### What needs to be done
Leaving the pictures aside, write out the whole listing below exactly.

### Data block

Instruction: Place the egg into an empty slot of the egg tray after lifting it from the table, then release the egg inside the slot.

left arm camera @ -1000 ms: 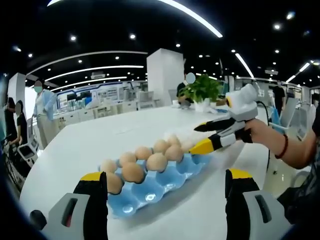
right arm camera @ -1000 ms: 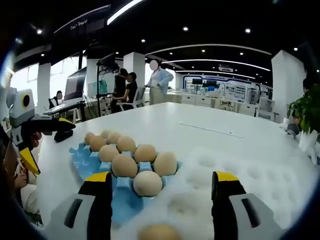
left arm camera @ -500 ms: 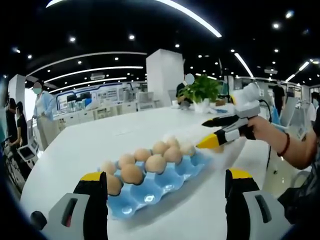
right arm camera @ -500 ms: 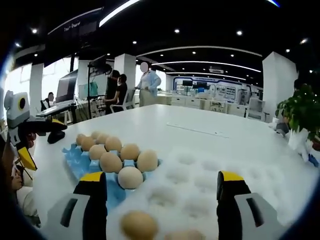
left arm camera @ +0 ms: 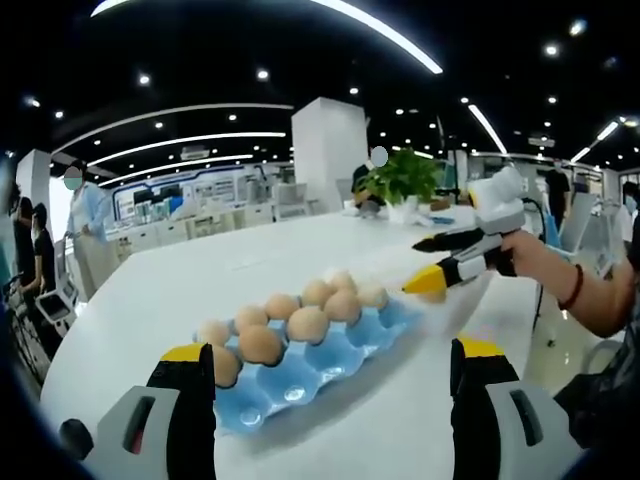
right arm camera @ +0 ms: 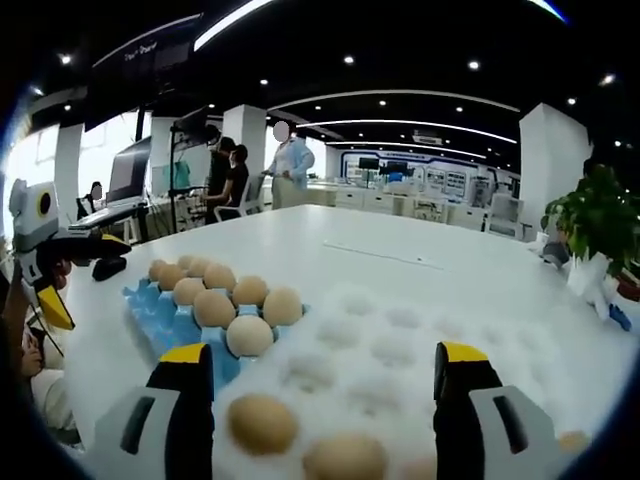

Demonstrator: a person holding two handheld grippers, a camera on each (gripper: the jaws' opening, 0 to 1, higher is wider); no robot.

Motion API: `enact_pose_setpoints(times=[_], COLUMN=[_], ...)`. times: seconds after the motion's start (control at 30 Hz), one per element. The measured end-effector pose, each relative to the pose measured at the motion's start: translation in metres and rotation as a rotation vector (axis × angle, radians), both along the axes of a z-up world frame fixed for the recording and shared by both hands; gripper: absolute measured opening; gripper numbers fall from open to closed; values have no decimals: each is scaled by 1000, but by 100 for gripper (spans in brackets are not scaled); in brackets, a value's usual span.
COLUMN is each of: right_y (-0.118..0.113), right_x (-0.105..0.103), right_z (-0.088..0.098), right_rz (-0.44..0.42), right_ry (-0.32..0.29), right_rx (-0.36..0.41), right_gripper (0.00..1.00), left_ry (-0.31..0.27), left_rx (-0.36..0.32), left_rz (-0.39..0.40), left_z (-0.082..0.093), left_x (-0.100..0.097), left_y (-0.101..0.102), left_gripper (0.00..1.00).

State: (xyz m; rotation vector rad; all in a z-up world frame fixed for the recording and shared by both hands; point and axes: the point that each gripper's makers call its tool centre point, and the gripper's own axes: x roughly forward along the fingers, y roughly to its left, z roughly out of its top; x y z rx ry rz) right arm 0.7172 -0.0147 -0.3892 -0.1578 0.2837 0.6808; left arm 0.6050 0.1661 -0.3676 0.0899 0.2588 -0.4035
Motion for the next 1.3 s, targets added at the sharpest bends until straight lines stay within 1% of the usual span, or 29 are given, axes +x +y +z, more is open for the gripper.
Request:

### Solution to this task
Instruction: Place the egg into an empty slot of the egg tray after lifting it from the table, then release the egg inside the slot.

left arm camera @ -1000 ms: 
right arm camera @ -1000 ms: 
left arm camera @ -500 ms: 
right arm camera @ -500 ms: 
left arm camera @ +0 ms: 
right arm camera @ +0 ms: 

Demonstrator: a person holding two handheld grippers, a camera on each (gripper: the jaws' opening, 0 to 1, higher is wider); no robot.

Motion API: `enact_pose_setpoints(times=[_], COLUMN=[_], ...)`. times: seconds after the motion's start (control at 30 Hz), one per element. The measured end-effector pose, each relative to the pose measured at the motion's start: translation in metres and rotation as a rotation vector (axis × angle, radians), both along the axes of a z-up world frame fixed for the recording and shared by both hands; gripper: absolute measured opening; gripper numbers fall from open to closed; values have no decimals: each is scaled by 1000, but by 100 for gripper (spans in brackets are not scaled); in brackets, a value's usual span.
COLUMN is each of: right_y (-0.118..0.113), right_x (-0.105..0.103), right_z (-0.088..0.098), right_rz (-0.44..0.42), right_ry (-0.32..0.29), right_rx (-0.36..0.41), right_gripper (0.00..1.00), left_ry (-0.31..0.27), left_rx (-0.36..0.32), left_rz (-0.39..0.40), left_z (-0.082..0.093), left_x (-0.100..0.097), left_y (-0.101..0.102), left_gripper (0.00..1.00).

State: (xyz m; rotation vector rad; all in a z-up world frame fixed for the recording and shared by both hands; point and axes: the point that each gripper's makers call its tool centre point, and the gripper's own axes: x roughly forward along the fingers, y roughly to its left, z roughly out of its top; x y z rx ry rz) right arm 0.7172 -0.0147 -0.3892 -0.1578 0.2837 0.6808; left arm 0.6050 0.1661 -0.3676 0.0899 0.2588 -0.4035
Motion for the next 1.3 s, targets added at the sharpest bends until straight lines stay within 1% of the usual span, or 29 are given, axes +x +y +z, more is open for the gripper.
Request:

No additional work remains on the exercise.